Resmî tarih yazıcılarına göre 1938’de yaşanan, devletin egemenliğine başkaldıran, vergi ve asker vermeyi reddederek devlete isyan eden eşkıyanın yok edilmesidir. Dönemin basını bu algının yerleşmesi konusunda çok önemli bir işleve sahip olmuştur. Öncelikle, uzun bir hazırlık aşamasının ardından gerçekleştirilen ele geçirme operasyonunu ‘isyan bastırma’ olarak kazımıştır zihinlere. Hızını alamamış, isyanı bastırarak bölgeye medeniyet götürüldüğünü iddia edebilmiştir.
İşin aslı ise, tekçi bir ulus inşasına girişen yeni devletin, birden fazla aykırılıklar içeren bir yapıya tahammülsüzlüğü ile açıklanabilir. Ulus-devlet anlayışının temel harcı Türk ve Sünni İslam temelinde karılınca, Kızılbaş-Alevi inancı, Zaza dili ve kültürü yeterince ayrıksı bir görüntü oluşturuyordu. Üstelik bölgede halen ciddi oranda Ermeni varlığı da devlet aklı için bir kaygı unsuru oluşturuyordu. 1919’dan başlayarak, ‘Kurtuluş Savaşı’nın önemli dayanaklarından biri 1915’de sürülen Ermenilerin geri gelerek gasp edilen mallarını geri alacağı, hatta intikam alacağı söylemi üzerine kurgulanmıştı. Geniş köylü kitlelerinin Kurtuluş Savaşı’na katılımı bu tehdit ile sağlandı. O yüzden de bu savaş ülkeyi işgal eden Fransız, İtalyan, İngiliz, Rus ve Yunan askerlerinden çok, ülkenin vatandaşı olan Hıristiyan halklardan ‘kurtulmanın’ savaşıydı. Bu sosyopsikolojik iklim içinde Dersim her zaman koparılıp atılması gereken bir çıbanbaşı olarak görüldü.

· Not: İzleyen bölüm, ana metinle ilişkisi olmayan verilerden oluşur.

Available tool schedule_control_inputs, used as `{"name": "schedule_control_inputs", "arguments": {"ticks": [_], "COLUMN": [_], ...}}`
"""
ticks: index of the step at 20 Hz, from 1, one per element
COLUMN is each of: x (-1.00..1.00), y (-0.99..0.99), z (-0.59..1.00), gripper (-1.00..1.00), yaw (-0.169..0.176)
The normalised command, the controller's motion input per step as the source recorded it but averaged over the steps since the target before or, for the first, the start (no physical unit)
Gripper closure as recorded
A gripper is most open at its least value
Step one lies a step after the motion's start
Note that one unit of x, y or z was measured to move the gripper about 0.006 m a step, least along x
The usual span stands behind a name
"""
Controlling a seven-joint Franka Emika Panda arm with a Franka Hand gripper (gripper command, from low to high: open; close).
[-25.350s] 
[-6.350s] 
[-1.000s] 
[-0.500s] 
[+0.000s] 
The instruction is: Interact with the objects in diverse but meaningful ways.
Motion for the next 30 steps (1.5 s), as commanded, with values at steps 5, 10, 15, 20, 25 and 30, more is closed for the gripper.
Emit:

Valinin kapısında ‘Tunceli’, belediye başkanının kapısında ‘Dersim’ yazması basit bir isim ihtilafı değildir. Bu ayrışmanın arkasında çok daha derin bir hikâye var. Bu hikâyeyi görmek, bilmek ve anlatmak zorundayız.
Korku filmlerinde sıkça işlenen bir temadır, haksızlığa uğrayanların ruhları yüz yıl sonra da olsa, o haksızlığı görmezden gelenlerle hesaplaşır. Türkiye’de haksızlığa uğrayarak kefensiz gömülenlerin, hatta gömülmeye dahi layık görünmeyenlerin ruhları daha uzunca bir süre aramızda gezecek ve hesap soracaklar. Üstelik zaman ilerledikçe o ruhların sayısı da fena halde artıyor.
Bu kâbustan kurtuluşun yolu eski günahlardan arınmaktan geçer, ama devlet geleneği arınmayı, yüzleşmeyi bir yana koymuş, yeni günahlar yaratmaya devam ediyor. Varlığını, bekasını zorbalıkla sağlamayı benimsemiş, aykırı bulduğu her şeyi ezmeye kararlı bir devlet aklı var karşımızda.